Check which lines in the records hold "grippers" and report how many there are, with no other text.

ENTRIES PROVIDED
BEGIN
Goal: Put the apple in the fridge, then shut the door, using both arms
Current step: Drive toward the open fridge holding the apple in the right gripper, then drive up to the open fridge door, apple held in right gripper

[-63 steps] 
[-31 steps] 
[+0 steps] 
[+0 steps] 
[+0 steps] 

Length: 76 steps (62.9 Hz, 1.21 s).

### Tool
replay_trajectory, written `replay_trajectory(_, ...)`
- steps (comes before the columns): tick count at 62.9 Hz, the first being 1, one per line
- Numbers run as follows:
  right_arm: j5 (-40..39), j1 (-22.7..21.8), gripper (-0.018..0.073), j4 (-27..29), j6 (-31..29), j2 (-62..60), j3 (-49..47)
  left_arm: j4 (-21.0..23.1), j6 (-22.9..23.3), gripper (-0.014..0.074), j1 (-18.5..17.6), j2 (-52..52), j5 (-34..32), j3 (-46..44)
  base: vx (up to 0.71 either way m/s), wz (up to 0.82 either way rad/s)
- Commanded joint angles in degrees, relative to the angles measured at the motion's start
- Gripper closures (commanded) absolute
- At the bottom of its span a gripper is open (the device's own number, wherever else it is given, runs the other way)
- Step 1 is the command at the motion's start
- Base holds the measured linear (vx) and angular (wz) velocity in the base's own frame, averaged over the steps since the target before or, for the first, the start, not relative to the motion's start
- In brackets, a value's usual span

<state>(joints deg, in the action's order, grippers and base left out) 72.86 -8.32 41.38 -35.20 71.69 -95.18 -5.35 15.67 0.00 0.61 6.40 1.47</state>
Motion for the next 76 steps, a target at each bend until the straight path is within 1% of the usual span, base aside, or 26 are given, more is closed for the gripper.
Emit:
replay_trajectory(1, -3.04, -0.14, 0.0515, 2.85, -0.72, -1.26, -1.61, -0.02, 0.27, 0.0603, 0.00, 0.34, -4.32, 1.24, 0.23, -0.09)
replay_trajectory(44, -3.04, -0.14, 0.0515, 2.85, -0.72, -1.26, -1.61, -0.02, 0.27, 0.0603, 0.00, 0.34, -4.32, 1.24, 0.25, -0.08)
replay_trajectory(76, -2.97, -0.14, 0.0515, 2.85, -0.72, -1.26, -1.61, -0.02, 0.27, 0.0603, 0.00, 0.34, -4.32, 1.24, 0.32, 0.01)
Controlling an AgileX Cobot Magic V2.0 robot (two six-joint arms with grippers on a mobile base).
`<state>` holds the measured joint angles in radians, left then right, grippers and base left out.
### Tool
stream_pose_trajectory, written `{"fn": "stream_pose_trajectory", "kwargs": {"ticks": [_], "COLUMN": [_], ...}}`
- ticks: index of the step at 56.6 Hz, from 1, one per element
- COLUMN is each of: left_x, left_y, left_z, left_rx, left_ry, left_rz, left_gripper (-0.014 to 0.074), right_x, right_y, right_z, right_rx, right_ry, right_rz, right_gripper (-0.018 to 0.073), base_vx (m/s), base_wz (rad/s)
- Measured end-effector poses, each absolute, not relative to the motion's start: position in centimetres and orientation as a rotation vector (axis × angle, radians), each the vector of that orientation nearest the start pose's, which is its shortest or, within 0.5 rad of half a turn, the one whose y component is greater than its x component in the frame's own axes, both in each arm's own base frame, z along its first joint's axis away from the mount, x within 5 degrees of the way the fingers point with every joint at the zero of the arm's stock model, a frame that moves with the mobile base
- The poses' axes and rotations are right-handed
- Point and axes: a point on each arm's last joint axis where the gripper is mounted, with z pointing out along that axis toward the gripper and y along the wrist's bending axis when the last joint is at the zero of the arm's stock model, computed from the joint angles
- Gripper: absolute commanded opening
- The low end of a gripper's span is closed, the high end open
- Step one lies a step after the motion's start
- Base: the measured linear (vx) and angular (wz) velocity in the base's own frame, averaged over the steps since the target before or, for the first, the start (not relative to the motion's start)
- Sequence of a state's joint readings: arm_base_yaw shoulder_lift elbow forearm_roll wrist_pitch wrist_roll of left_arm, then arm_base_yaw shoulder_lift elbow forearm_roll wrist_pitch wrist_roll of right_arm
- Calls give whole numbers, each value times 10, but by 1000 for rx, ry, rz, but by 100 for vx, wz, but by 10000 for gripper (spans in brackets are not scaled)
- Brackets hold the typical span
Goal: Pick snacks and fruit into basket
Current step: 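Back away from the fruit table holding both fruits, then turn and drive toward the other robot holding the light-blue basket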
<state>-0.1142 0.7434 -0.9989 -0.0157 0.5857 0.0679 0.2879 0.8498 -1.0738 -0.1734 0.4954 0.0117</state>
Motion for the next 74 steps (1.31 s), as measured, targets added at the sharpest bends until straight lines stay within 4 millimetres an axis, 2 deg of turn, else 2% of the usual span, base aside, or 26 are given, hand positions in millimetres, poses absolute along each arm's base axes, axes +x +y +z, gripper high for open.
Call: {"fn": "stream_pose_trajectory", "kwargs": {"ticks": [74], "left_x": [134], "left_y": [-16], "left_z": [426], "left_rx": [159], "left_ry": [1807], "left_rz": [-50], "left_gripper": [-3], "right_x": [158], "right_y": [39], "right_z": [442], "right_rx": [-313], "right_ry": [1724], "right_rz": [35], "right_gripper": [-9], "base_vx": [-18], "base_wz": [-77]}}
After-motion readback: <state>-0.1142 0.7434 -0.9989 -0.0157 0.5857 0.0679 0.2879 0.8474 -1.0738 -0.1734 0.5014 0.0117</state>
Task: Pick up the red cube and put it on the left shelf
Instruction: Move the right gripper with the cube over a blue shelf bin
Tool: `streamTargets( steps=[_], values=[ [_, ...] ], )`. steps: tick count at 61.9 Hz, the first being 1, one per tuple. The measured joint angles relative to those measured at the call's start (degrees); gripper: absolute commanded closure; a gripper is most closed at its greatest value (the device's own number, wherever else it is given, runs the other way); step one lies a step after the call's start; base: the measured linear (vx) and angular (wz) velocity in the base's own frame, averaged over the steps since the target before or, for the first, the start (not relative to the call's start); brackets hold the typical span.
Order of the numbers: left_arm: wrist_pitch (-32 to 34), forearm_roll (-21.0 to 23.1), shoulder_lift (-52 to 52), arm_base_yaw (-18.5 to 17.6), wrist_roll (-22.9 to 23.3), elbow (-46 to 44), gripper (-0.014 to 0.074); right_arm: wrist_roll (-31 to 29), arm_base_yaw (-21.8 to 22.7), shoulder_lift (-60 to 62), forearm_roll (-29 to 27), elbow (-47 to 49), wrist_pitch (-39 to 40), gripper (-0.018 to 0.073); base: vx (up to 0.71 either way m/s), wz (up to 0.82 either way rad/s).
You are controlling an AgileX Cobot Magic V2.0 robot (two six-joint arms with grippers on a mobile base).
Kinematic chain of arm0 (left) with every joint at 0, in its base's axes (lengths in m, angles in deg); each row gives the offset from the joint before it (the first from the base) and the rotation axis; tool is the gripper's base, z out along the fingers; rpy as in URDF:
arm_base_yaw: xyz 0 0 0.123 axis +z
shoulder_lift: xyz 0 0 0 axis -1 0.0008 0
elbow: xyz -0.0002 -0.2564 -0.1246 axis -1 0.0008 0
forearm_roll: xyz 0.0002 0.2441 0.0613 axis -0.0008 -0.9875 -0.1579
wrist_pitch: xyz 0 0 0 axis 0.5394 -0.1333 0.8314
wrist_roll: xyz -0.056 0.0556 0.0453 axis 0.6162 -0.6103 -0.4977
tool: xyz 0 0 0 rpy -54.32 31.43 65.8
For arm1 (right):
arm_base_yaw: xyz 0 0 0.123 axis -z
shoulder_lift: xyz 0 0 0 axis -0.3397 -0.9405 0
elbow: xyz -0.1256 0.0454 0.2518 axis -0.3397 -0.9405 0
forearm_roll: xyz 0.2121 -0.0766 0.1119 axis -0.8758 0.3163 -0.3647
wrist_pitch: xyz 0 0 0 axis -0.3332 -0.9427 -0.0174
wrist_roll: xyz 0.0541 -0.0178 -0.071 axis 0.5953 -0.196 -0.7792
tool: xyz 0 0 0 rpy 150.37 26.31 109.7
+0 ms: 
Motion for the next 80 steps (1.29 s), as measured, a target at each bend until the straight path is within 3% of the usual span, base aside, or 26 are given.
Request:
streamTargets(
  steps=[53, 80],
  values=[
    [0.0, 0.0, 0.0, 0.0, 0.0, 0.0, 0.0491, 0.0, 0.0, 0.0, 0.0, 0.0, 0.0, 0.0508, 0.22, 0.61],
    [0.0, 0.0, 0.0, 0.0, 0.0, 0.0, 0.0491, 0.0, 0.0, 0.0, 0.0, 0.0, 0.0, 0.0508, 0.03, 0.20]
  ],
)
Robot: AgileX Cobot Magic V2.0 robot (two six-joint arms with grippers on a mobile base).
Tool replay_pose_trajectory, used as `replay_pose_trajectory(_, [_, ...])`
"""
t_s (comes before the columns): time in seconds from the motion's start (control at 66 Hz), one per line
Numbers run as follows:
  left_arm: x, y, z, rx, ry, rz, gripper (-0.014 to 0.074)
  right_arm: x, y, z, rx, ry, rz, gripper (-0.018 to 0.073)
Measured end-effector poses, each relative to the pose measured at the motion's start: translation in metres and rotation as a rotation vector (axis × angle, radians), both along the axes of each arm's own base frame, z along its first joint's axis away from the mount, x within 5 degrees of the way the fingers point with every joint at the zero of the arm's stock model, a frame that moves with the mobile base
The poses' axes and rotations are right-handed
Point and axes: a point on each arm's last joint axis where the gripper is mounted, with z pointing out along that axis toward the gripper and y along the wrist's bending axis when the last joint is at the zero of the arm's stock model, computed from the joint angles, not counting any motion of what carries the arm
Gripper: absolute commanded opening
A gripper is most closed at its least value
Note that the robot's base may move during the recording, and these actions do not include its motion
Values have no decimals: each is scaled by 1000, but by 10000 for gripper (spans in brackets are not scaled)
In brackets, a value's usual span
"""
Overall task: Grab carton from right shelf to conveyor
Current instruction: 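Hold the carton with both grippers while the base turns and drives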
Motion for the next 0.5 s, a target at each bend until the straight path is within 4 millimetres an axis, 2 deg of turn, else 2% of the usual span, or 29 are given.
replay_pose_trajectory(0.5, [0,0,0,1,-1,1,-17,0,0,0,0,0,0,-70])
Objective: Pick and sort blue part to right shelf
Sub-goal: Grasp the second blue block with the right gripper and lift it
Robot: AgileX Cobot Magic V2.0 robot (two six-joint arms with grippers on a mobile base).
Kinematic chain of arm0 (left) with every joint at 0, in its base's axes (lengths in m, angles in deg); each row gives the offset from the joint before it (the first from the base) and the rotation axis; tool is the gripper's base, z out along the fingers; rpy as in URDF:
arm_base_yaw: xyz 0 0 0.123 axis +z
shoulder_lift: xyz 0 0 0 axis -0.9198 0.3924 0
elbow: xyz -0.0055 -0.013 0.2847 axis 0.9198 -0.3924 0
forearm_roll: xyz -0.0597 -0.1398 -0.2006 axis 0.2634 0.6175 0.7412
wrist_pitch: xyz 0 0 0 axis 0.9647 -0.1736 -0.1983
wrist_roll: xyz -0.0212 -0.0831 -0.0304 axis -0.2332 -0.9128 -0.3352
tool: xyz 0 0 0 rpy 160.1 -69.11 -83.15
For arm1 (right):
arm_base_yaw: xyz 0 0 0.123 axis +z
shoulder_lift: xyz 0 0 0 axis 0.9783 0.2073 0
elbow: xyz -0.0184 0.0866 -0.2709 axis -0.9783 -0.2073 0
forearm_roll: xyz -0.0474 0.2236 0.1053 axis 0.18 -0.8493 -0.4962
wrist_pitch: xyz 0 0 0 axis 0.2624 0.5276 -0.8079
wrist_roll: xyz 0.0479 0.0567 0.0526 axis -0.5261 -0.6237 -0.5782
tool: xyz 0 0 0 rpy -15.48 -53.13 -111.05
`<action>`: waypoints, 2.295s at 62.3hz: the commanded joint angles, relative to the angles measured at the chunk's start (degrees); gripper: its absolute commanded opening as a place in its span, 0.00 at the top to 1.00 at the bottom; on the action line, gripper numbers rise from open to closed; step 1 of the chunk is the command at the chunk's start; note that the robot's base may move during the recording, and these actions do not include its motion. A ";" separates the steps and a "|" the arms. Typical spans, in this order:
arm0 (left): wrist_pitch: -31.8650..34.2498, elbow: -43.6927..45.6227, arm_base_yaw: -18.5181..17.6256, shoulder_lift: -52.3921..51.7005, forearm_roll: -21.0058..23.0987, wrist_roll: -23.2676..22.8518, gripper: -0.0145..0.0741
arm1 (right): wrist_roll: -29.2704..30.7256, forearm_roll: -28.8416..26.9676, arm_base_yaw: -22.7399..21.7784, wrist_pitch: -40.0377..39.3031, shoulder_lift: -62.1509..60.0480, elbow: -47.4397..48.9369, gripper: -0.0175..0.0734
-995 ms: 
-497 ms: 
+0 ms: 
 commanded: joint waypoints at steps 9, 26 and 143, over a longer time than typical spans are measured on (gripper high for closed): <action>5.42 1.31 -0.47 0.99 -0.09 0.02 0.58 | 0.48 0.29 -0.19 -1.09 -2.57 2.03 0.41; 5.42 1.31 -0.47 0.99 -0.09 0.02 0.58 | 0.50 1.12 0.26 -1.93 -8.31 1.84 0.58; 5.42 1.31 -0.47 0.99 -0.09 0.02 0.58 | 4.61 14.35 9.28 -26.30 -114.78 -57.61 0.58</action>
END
SOLUTION FOR THIS PROBLEM
7